**Task to carry out**
Only the lines below from the one containing "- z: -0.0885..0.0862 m" through the one containing "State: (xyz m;" belong in the answer, set down exactly, with the pictures left out.

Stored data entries
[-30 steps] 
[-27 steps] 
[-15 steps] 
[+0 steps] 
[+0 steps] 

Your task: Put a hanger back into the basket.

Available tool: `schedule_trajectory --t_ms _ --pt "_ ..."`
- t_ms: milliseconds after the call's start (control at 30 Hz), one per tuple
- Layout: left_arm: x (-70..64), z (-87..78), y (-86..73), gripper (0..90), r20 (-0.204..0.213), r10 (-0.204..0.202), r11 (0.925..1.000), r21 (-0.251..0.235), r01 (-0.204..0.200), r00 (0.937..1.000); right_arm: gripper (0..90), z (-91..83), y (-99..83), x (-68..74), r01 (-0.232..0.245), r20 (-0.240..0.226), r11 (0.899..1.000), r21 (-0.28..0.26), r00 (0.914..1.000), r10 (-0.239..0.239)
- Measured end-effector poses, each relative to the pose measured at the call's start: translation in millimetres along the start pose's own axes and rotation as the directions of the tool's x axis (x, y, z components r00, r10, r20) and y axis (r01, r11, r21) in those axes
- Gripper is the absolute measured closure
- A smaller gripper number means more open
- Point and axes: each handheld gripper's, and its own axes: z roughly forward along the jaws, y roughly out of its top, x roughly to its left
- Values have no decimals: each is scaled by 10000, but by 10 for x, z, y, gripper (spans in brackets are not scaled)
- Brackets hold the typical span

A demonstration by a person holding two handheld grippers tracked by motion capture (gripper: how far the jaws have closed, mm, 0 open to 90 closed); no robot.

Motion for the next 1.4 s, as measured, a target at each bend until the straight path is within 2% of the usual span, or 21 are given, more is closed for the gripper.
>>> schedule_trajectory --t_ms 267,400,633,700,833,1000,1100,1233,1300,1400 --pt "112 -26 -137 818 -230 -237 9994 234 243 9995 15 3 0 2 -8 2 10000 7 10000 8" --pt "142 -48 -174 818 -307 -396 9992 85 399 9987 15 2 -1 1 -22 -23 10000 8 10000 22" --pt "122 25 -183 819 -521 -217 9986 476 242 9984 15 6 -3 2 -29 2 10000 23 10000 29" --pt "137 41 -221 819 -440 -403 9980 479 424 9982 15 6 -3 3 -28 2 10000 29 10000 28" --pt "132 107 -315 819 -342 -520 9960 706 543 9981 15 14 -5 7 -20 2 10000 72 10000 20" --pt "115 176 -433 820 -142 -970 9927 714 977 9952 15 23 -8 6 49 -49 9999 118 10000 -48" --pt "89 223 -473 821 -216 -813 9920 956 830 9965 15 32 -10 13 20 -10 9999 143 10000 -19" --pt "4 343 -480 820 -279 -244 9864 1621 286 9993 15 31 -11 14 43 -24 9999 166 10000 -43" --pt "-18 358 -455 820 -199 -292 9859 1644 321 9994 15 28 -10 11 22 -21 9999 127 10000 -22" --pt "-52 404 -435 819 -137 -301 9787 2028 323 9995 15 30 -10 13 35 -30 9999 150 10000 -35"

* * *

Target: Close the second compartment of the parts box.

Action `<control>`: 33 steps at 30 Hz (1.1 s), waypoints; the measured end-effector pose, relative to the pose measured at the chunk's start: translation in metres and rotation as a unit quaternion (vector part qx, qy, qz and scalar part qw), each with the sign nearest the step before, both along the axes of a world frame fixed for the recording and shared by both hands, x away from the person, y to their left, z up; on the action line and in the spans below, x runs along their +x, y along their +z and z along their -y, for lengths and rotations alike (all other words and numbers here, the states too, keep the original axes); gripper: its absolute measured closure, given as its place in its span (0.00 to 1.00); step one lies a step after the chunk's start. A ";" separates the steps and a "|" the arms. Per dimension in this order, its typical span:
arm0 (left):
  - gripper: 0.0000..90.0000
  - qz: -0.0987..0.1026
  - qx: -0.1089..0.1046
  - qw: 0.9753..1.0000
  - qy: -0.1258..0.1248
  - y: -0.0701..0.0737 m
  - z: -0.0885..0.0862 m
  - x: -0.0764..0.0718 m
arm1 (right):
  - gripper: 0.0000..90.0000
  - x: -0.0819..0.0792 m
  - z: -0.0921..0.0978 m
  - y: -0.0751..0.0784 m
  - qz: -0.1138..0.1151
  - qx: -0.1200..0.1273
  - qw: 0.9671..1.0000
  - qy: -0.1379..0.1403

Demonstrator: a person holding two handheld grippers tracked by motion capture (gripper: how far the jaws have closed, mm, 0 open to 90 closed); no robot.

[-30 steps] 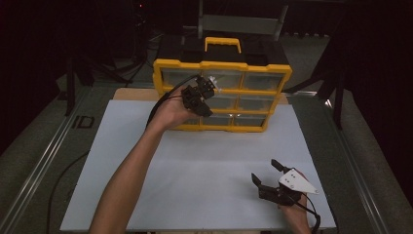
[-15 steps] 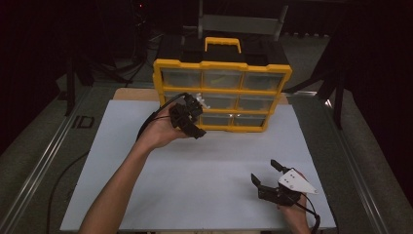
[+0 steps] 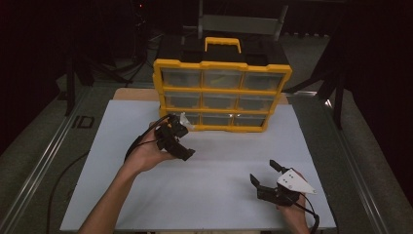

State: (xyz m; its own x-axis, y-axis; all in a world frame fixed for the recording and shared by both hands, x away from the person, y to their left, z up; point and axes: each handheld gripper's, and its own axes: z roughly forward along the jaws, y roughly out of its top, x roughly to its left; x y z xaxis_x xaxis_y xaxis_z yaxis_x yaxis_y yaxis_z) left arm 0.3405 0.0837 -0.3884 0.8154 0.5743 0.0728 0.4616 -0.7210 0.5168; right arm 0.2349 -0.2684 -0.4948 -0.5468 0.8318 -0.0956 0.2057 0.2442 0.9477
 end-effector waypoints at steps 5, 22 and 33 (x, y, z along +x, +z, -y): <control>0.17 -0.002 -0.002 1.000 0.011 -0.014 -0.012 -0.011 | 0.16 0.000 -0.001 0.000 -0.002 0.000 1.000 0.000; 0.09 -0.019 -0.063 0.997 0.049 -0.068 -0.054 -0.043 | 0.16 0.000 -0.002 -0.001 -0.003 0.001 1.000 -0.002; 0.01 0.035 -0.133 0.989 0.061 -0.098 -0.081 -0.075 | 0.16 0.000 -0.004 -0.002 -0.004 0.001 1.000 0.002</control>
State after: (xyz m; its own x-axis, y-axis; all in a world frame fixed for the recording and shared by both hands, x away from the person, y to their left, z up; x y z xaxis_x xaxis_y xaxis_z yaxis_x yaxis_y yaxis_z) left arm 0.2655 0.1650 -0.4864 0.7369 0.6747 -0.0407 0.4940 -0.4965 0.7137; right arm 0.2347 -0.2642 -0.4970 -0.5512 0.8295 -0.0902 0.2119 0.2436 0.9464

**Reply**
  - z: -0.0885..0.0862 m
  - x: -0.0764..0.0718 m
arm1 (right):
  - gripper: 0.0000..90.0000
  - x: -0.0819..0.0792 m
  - z: -0.0921..0.0978 m
  - y: -0.0751..0.0784 m
  - qz: -0.1138..0.1151
  - qx: -0.1200..0.1273
  - qw: 0.9671..1.0000
  - qy: -0.1379..0.1403

Demonstrator: a person holding two handheld grippers tracked by motion capture (gripper: how far the jaws have closed, mm, 0 open to 90 closed); no robot.

[-30 steps] 
[-15 steps] 
[+0 steps] 

State: (xyz m; its own x-axis, y-axis; all in a world frame fixed for the recording and shared by both hands, x away from the person, y to their left, z up; point and axes: each handheld gripper's, and its own axes: z roughly forward along the jaws, y roughly out of its top, x roughly to its left; x y z xaxis_x xaxis_y xaxis_z yaxis_x yaxis_y yaxis_z) left arm 0.3405 0.0837 -0.3884 0.8154 0.5743 0.0728 0.4616 -0.7210 0.5168; right arm 0.2349 -0.2684 -0.4948 -0.5468 0.8318 -0.0956 0.2057 0.2442 0.9477

The answer is complete, and the exercise is done.